Month: August 2015

Carrying baggage……

While traveling with my family on vacation, I laughed at myself as I tried to pick up my back pack, along with the kids stuff. I sang to myself, “Pack light……” If you’re a neo-soul fan, you should be very familiar with Queen Erykah Badu and her anthem, “Bag Lady”. This song has been on my mind since I went to a meeting this past month at a beast cancer support group,  called Sisters Network, and a bright, exuberant young supporter sang a piece of this song as a way to introduce some gifts she’d brought. She had some hand made cloth bags to hand out, and she used it as a metaphor for all of the “stuff” we carry around.

Before kids, I carried a nice bag, of sorts, like the new, shiny designer whatever I wanted for the day. Once I had kids, this changed to a huge diaper bag, filled with bottles, diapers, and wet wipes. To work, I carry a large computer bag and then probably 2 other bags that have my lunch and work out clothes or other stuff that I think I might need during the day. The point is, we’re all carrying too much.

Without being deep, I literally mean we’re carrying too much. Think of how many pounds a large bag weighs down on your shoulder, neck and back. No wonder mothers deal with chronic tension headaches and muscle spasms. My favorite term, that I think I came up with although I haven’t copyrighted it yet, is the “soccer mom reach back” for the strain put on your rotator cuffs when reaching to the back seat to hand the baby a cheerio, or iPad, or pacifier. We put a lot of strain and pull on those muscles over the years.

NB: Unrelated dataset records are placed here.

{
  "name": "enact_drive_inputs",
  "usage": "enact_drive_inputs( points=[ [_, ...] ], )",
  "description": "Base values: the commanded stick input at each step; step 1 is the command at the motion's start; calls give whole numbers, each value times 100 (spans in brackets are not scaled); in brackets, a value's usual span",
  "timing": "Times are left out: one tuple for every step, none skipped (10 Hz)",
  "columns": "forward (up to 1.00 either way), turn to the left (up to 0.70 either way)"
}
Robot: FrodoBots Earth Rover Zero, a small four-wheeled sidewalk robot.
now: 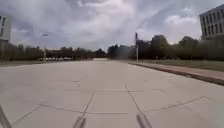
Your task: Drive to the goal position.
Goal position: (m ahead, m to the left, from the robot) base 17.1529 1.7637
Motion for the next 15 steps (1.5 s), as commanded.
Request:
enact_drive_inputs(
  points=[
    [100,0],
    [100,0],
    [100,0],
    [100,0],
    [100,0],
    [100,0],
    [100,0],
    [100,0],
    [100,0],
    [100,0],
    [100,0],
    [100,0],
    [100,0],
    [100,0],
    [100,0]
  ],
)
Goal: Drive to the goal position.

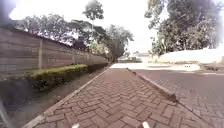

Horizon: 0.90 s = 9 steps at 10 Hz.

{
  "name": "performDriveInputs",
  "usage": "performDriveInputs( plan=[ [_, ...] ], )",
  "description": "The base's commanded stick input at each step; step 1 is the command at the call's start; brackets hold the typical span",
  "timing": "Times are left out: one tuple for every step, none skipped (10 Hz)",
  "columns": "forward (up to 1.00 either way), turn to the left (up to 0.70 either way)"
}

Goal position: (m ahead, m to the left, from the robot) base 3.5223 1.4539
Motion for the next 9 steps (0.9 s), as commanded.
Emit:
performDriveInputs(
  plan=[
    [0.7,0.0],
    [0.7,0.0],
    [0.7,0.0],
    [0.7,0.0],
    [0.7,0.0],
    [0.7,0.0],
    [0.7,0.0],
    [0.7,0.0],
    [0.7,0.0]
  ],
)
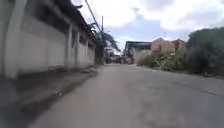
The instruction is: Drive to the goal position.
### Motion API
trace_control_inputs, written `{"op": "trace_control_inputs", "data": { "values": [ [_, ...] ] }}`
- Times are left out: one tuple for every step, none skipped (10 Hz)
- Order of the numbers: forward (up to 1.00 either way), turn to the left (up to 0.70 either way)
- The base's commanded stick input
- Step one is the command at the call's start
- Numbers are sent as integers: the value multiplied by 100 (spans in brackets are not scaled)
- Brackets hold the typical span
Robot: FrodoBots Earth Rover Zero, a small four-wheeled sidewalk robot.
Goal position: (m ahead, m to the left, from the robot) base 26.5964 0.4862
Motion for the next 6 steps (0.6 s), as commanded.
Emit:
{"op": "trace_control_inputs", "data": {
  "values": [
    [100, 0],
    [100, 0],
    [100, -1],
    [100, -2],
    [100, -1],
    [100, -1]
  ]
}}
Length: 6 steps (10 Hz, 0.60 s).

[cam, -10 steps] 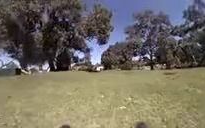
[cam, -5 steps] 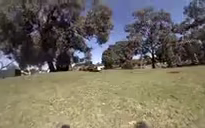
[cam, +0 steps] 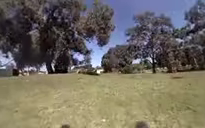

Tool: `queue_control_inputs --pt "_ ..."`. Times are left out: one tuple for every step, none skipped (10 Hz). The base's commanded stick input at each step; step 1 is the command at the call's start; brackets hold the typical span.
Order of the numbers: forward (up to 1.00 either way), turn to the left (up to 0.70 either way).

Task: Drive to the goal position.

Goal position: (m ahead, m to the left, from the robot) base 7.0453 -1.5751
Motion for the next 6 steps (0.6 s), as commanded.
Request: queue_control_inputs --pt "1.00 0.00" --pt "1.00 0.00" --pt "1.00 0.00" --pt "1.00 0.00" --pt "1.00 0.00" --pt "1.00 0.00"
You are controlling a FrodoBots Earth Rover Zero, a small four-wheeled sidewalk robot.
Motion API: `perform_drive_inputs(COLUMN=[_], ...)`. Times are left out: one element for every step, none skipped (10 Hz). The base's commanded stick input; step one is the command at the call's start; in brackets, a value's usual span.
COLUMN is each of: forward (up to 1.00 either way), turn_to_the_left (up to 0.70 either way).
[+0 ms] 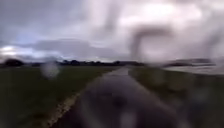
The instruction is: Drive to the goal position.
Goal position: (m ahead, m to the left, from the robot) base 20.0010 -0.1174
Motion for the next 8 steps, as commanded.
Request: perform_drive_inputs(forward=[0.70,0.70,0.70,0.70,0.70,0.70,0.70,0.70], turn_to_the_left=[0.00,0.00,0.00,0.00,0.00,0.00,0.00,0.00])
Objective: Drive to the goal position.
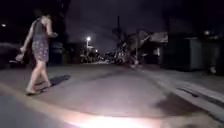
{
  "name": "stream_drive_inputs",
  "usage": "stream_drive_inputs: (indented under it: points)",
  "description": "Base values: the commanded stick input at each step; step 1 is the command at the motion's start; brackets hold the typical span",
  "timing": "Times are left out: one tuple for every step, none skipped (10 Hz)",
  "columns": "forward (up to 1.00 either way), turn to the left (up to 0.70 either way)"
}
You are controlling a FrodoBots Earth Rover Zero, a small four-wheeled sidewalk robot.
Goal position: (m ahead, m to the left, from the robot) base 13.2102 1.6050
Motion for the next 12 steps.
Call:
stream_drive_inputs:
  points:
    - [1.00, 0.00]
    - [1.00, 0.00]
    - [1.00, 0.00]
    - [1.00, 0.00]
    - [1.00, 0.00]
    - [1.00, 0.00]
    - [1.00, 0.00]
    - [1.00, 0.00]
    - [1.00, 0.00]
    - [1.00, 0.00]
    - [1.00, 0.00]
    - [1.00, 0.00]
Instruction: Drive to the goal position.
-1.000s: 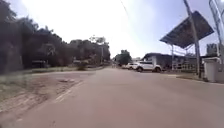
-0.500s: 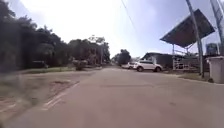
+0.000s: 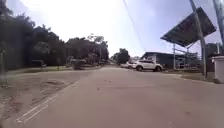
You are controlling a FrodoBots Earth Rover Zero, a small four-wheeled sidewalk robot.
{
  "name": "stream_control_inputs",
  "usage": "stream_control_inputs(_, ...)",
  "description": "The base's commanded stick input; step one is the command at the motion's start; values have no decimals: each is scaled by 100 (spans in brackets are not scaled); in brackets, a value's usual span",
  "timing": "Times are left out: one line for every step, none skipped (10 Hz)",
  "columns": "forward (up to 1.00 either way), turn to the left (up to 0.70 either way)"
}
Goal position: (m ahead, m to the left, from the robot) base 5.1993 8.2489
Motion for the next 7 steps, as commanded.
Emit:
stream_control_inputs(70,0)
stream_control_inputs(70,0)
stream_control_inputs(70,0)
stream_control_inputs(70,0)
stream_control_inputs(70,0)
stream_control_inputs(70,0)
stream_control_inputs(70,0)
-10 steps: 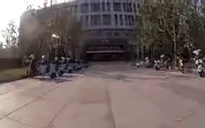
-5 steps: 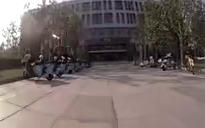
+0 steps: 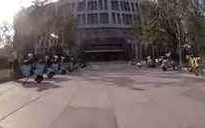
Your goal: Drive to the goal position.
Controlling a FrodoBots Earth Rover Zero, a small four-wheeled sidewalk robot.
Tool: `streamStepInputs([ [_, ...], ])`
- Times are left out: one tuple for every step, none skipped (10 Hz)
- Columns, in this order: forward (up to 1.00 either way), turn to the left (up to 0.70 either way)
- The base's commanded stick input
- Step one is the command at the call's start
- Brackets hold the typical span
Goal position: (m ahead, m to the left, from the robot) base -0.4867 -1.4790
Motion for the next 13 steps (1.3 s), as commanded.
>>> streamStepInputs([
  [1.0, -0.39],
  [1.0, -0.39],
  [1.0, -0.39],
  [1.0, -0.39],
  [1.0, -0.39],
  [1.0, -0.39],
  [1.0, -0.39],
  [1.0, -0.39],
  [1.0, -0.39],
  [1.0, -0.39],
  [1.0, -0.02],
  [1.0, 0.0],
  [1.0, 0.01],
])
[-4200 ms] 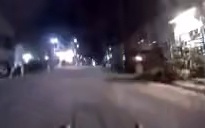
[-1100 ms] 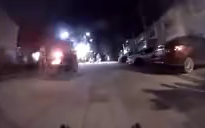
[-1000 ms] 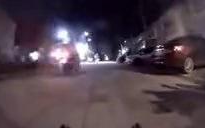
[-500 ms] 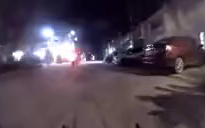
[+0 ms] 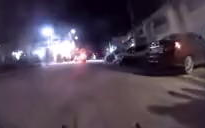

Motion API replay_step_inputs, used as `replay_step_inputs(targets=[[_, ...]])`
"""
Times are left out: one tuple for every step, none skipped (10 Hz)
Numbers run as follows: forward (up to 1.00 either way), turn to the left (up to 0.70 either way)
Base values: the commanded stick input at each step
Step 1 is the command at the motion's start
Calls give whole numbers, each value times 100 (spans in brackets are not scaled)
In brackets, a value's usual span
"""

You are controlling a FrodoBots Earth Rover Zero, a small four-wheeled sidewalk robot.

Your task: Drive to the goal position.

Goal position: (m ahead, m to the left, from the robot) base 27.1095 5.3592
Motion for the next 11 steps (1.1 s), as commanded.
replay_step_inputs(targets=[[85, -29], [85, 0], [85, 0], [85, 0], [85, 0], [85, 0], [85, 0], [85, 0], [85, 0], [85, 0], [85, 0]])
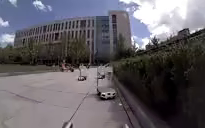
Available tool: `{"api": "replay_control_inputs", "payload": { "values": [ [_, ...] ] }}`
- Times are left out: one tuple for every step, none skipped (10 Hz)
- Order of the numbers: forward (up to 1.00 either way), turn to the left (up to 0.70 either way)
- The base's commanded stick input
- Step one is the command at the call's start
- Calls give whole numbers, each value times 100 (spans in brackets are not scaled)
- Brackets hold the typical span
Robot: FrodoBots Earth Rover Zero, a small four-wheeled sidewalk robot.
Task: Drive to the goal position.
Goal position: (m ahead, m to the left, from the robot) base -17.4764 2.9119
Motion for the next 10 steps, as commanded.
{"api": "replay_control_inputs", "payload": {
  "values": [
    [6, 0],
    [6, 0],
    [6, 0],
    [6, 0],
    [6, 0],
    [6, 0],
    [6, 0],
    [6, 0],
    [6, 0],
    [6, 0]
  ]
}}
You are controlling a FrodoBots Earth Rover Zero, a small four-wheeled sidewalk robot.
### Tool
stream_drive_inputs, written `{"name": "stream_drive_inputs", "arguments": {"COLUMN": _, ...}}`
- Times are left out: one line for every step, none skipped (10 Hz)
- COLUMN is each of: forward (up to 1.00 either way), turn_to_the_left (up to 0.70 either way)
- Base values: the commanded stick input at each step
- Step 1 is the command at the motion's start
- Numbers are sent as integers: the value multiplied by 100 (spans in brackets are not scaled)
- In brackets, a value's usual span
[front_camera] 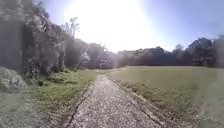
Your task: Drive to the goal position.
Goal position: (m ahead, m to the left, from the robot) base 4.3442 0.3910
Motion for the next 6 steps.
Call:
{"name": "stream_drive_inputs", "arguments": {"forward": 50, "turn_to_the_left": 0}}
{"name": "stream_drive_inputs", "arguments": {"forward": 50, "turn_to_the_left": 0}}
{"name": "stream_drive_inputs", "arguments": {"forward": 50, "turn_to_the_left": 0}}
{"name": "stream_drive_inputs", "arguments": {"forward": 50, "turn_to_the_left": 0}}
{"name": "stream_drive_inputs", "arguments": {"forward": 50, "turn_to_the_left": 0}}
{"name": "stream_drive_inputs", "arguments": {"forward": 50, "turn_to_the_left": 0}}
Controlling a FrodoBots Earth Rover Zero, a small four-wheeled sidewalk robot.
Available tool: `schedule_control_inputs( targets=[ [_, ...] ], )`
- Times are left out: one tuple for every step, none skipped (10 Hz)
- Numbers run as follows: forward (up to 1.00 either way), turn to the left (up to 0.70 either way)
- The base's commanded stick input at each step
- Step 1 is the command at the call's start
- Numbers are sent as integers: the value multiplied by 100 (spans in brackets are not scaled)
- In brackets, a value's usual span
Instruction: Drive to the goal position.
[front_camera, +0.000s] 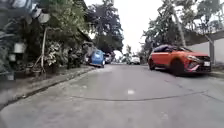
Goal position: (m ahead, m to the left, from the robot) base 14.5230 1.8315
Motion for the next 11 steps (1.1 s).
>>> schedule_control_inputs(
  targets=[
    [100, -40],
    [100, -40],
    [100, -39],
    [100, -18],
    [100, 12],
    [100, 14],
    [100, 6],
    [100, 7],
    [100, 12],
    [100, 8],
    [100, 0]
  ],
)
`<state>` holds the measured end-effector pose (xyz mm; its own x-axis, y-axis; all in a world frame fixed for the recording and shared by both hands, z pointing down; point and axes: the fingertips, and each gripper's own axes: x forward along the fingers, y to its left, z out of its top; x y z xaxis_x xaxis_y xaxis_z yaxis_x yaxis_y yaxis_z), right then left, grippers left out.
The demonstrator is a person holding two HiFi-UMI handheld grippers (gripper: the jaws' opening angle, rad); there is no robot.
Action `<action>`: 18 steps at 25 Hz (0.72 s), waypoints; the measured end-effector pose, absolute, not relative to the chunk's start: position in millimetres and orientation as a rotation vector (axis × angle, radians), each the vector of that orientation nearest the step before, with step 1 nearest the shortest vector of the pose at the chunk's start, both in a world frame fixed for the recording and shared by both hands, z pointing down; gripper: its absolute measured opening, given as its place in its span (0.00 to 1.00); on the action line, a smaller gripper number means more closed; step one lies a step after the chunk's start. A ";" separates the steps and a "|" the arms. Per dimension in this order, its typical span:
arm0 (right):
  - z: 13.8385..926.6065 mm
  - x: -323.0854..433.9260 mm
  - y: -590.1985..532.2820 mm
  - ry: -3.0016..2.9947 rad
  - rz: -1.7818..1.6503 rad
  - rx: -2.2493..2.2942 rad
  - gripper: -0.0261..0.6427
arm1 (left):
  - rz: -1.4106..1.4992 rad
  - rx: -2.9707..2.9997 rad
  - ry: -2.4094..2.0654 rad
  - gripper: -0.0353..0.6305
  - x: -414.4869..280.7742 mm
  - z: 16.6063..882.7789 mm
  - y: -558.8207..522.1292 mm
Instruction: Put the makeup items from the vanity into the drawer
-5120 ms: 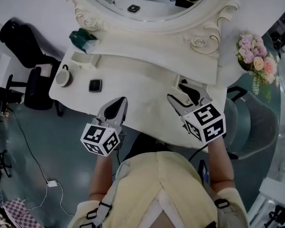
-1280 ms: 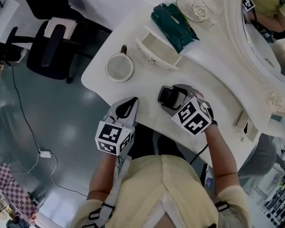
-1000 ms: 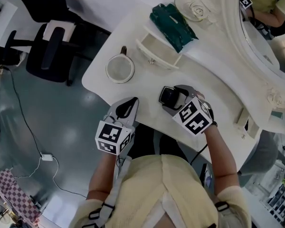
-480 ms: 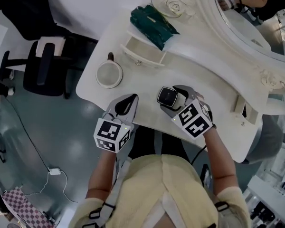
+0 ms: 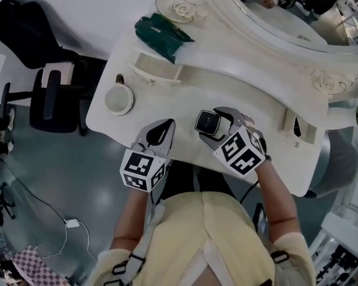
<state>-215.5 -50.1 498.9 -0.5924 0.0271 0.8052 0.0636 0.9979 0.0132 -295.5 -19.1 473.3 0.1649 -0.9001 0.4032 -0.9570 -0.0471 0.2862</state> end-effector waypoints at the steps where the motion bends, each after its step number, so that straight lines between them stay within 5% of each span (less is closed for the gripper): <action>1: 494.9 -211.0 -52.7 -2.210 -0.052 -0.054 0.53 | 0.157 1.977 -1.748 0.06 -290.7 470.6 -22.8; 18: 436.8 -87.3 -135.7 -2.244 -0.020 0.366 0.53 | 0.207 2.249 -1.517 0.06 -183.7 443.6 -104.0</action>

To speak metaphorically, we also carry a lot of emotional baggage. It’s difficult for some of us to move on because of a failed relationship or marriage, lost job or passing of a loved one. These negative experiences can drag you down, for longer than we realize. You think you’ve processed it and your feelings. You feel like you’ve grieved appropriately. But, on the inside, there’s still turmoil and sadness and anger. This can be dangerous. It might be hard to notice, but slowly and gradually, insomnia kicks in. Or comfort eating increases. Or you’ve suddenly become more withdrawn from the things and ones you love.

“Pack light” means let some things go. It’s not easy, but you have to. Talk to someone to help you figure out what works best for you. Take a walk. Write a blog. Join a support group. Let it go.

Love,

Dr. Swiner

So, I’m going to have a mammogram….

So, I have decided. I’m going to get an early mammogram. I’m 37 yo, without any significant family history of breast cancer, fortunately, which generally puts me at low risk. I’ve recently stopped birth control pills and breastfed 2 babies, which also puts me at low risk. However, I’m still nervous.

I treat many female patients, of all ages, and I’ve diagnosed a handful of breast cancers. Some of these women had “classic” or “textbook” risks, such as being in their late 40-60s with a family history or having an abnormal lump they found on exam. However, at least 2 or 3 within the past couple of years, had zero risks. As a matter of fact, one that struck me as a surprise, was one of my patients who was healthy as a horse, in her 30s, didn’t smoke, not on birth control, worked out all the time, no medical issues, with bloody discharge from the nipple, and that was it. We sent her for an ultrasound and mammogram, her first one ever, really just as a precaution, and it was positive for cancer. I was as astounded as she was. She looked just like me.

I’ve asked friends and family and the majority of them know someone who has been affected by cancer in their 30s or 40s, without any family history of cancer. What has caused controversy recently is the change in the recommendations for when to start and how often to do mammograms. Within the last 5 yrs, the guidelines have changed, stating that we should wait until age 50 to start doing mammograms. This would mean not starting at 40, which is what I was accustomed to doing. The frequency was to do them every other year, which would we different for most practice as well. Generally speaking, I would start at age 40 and do them every year or every other year for screening. For those who have significant family history, I would start at age 35. With the new guidelines and waiting, what happens to all of the 30 and 40 year olds that we may miss? Needless to say, I’ve been a bit of a rebel with these new rules. Now, I say maybe waiting until the early 40s is ok, but I’m definitely not waiting until 50 to screen my patients.

Then, there’s this thing with self exams. In general, I would teach all women how to examine their own breasts beginning with young adulthood. You would think, “The earlier, the better,” with being comfortable and becoming comfortable with feeling your breasts. However, with the new mammogram guidelines also came the recommendation AGAINST doing self exams. Yes, you read correctly—-against. I don’t feel great about that one either.

I have the referral, but I haven’t made the appointment yet. My Ob-gyn agrees he thinks it’s a reasonable idea, and thankfully my exam is normal without any lumps. I asked my friend, who is also an Ob-gyn, my age, and she’s already had her first one. I’ll keep you posted, and let you know how it goes.